3 AGOSTO 1984 in occasione del seminario di psicodramma tenuto alla
Scuola di Formazione del CeIS “Casa del Sole” - Castel Gandolfo

 

 

O.R. Cominciamo dai ricordi, Lewis. Come hai incontrato per la prima volta Moreno?

Y: Bene. L’ho incontrato la prima volta nel 1949 come studente laureato alla NYU dove lui insegnava. Lui venne e posso dire di essermi innamorato immediatamente dell’uomo in virtù della sua teoria e dei fenomeni dello psicodramma e la cosa che ricordo di più di lui è che immediatamente cominciai a rispondere alle sue idee circa il gruppo e il destino dello psicodramma e il fatto che le persone hanno problemi nel gruppo e nelle famiglie. Perché è molto importante occuparsi di tutte le dinamiche sociali di una persona e questo mi conquistò totalmente.

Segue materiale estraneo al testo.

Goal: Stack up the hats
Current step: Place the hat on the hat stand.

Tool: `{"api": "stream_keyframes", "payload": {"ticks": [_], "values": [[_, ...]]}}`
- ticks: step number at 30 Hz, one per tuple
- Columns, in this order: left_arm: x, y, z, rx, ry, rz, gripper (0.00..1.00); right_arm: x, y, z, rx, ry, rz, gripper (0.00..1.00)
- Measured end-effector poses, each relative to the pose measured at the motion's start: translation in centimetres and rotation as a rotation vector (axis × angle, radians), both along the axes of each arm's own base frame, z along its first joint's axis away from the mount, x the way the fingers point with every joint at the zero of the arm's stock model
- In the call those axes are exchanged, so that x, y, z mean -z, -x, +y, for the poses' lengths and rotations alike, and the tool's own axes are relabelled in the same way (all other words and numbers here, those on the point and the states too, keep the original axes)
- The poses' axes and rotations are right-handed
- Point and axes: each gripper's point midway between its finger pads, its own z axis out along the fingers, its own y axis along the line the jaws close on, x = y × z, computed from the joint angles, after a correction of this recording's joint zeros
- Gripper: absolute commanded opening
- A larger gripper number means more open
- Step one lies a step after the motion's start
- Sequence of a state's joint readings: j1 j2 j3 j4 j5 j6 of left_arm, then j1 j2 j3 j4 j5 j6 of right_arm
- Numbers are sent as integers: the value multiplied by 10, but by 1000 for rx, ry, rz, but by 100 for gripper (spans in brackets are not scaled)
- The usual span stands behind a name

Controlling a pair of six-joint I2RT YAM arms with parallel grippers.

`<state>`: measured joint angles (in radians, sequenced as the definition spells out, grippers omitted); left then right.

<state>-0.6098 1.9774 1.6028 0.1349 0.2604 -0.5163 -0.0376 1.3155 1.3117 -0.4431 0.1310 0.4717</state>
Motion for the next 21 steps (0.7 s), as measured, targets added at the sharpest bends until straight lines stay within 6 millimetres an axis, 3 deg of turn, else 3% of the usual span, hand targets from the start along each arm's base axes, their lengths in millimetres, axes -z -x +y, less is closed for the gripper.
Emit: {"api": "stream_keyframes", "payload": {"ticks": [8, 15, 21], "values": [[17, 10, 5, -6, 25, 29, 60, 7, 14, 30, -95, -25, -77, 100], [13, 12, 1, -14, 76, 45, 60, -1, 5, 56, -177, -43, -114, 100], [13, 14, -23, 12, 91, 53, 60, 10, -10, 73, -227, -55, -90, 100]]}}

Mi ricordo di una volta che mi invitò ad accompagnarlo ad una conferenza che stava dando sul suo approccio alla psicoterapia e allo psicodramma e le sue idee sulla sociometria davanti a un gruppo di psicoanalisti che cominciarono a criticarlo e quasi a offenderlo e a trattarlo come se fosse mezzo matto.  E tutto quello che stava dicendo erano cose che oggi nel 1984 tutti conoscono e condividono e cioè che quando si fa psicoterapia con un individuo o un gruppo occorre occuparsi della sua famiglia e dei suoi contatti sociali. E io ricordo che quando tornammo al suo istituto di New York io gli dissi che i matti erano quegli psicoanalisti. “Come fai a sopportare quelli che ti prendono per matto?” E Moreno rispose: “Può darsi che io sia matto ma quante più persone credono nella mia pazzia tanto meno sono pazzo”. Eravamo nel 1951 e lo stesso gli era già accaduto trent’anni prima a Vienna.

 

O.R: Nel film della RTF diretto da Jean Luc Leridon alla Sorbonne, Moreno conduce lo psicodramma in modo un po' istrionico come un grande attore o uno showman. Era sempre così o no?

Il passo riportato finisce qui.